I am just getting ready to install a main line water filter myself
Of course this is all easy for me to say since I am a ticketed plumber....


----------



## punchbuggy (Apr 21, 2010)

i think thats a quack job. the most you would remove out of water would be non-ionized metal form iron. No ions that we care about in water are metallic even if they were uncharged. the magnets do not have sufficient magnetic field strength to try to control the ions in a fast moving contained water environment. they will just merrily flow away not even knowing they passed by a field.


----------



## punchbuggy (Apr 21, 2010)

http://www.chem1.com/CQ/magscams.html

they sell this as essentially the same principle as those magnetic wrist bracelets that supposedly re-adjust your bodys internet magnetic field. sure if we were homing pigeons or dolphins or turtles that have magnetite in our brains that we use as compasses....


----------



## 2wheelsx2 (Apr 21, 2010)

This site is almost comical. If the iron were not oxidized and are raw iron particles, sure. But if it's an ion, how will you remove it? Also what about Ca, Mg, and all the other minerals which make the water hard? Anyone who understands basic mineralogy would laugh at that site.


----------



## fish4fun (Apr 23, 2010)

OR you could just throw some peat pellets into your filter.....LOL


----------



## dwarf_puffer (Apr 25, 2010)

do the peat pellets lower the Ph and soften the water aswell? would that be the best way to do both other than Ro units cause they are pretty pricey?


----------



## neven (May 15, 2010)

peat will reduces the GH and lowers your PH

crushed coral/argonite to raise KH/GH


----------



## dwarf_puffer (Apr 25, 2010)

does anyone have any idea how to get crushed coral out of a mixed subtrate? mayb e a gravel vac?


----------



## punchbuggy (Apr 21, 2010)

keep the coral in a bag in your filter system


----------



## dwarf_puffer (Apr 25, 2010)

??? im trying to lower my ph / hardness


----------



## eternity302 (Apr 22, 2010)

Haven't we discussed this many times? (Quote that I'm not trying to be mean at all)
Almond leaves, driftwood, aquarium salt! =) there ya go!


----------



## dwarf_puffer (Apr 25, 2010)

yeah i know i was just confused why i would put coral in my filter when its going to do the opposite of what i want


----------



## eternity302 (Apr 22, 2010)

=) I'm just guessing that someone wuzn't reading correctly!
But those are the only alternatives i know of, unless someone else knows more!


----------



## gimlid (Apr 23, 2010)

eternity302 said:


> Haven't we discussed this many times? (Quote that I'm not trying to be mean at all)
> Almond leaves, driftwood, aquarium salt! =) there ya go!
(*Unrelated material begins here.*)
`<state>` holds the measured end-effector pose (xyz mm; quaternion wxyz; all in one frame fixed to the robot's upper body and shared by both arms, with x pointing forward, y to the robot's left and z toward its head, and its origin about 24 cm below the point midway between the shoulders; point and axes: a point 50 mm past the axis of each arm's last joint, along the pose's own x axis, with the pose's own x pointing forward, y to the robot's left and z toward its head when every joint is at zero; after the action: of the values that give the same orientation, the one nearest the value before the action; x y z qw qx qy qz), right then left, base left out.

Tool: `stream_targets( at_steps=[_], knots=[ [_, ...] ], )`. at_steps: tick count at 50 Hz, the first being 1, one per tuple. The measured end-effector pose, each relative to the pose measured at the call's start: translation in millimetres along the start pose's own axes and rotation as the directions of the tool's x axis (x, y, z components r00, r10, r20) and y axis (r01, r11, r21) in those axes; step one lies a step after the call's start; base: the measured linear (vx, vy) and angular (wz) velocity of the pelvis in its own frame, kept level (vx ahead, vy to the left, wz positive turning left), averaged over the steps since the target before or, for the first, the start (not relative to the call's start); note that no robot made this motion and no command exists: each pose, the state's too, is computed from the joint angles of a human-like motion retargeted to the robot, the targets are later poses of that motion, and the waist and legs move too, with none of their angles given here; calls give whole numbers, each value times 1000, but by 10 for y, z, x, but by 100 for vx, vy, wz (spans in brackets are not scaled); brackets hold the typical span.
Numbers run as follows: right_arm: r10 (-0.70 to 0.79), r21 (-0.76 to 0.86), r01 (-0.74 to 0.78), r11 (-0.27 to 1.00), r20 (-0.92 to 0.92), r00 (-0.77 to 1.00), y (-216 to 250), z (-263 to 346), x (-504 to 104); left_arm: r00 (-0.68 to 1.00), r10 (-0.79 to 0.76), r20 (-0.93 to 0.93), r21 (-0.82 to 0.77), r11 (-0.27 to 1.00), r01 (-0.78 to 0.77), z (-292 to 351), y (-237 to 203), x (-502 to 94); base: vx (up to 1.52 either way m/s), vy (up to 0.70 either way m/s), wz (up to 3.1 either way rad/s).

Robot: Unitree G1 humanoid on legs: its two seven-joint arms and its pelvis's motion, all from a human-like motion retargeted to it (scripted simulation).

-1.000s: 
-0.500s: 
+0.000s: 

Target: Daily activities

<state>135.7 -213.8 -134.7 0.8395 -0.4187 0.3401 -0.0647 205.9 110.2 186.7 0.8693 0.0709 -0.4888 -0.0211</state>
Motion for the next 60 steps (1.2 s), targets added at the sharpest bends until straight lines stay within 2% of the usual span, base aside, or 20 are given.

wont the salt raise gh or kh though?


----------



## gimlid (Apr 23, 2010)

dwarf_puffer said:


> yeah i know i was just confused why i would put coral in my filter when its going to do the opposite of what i want


I think what they meant was to use a bag next time instead of mixing directly with the substrate.
I just got rid of all my gravel personally. It was too much effort to remove it.


----------



## dwarf_puffer (Apr 25, 2010)

yeah ibought the gravel with the tank it was premixed i didnt even know it was coral. i read that salt also raises the GH aswell...


----------



## eternity302 (Apr 22, 2010)

dwarf_puffer said:


> yeah ibought the gravel with the tank it was premixed i didnt even know it was coral. i read that salt also raises the GH aswell...


No clue, I always added it in my pea puffer tank that I had for a few months! and never had a problem!

But can anyone tell me the difference of the epsom salt and aquarium salt, completely forgot what which is which is for! LOL!


----------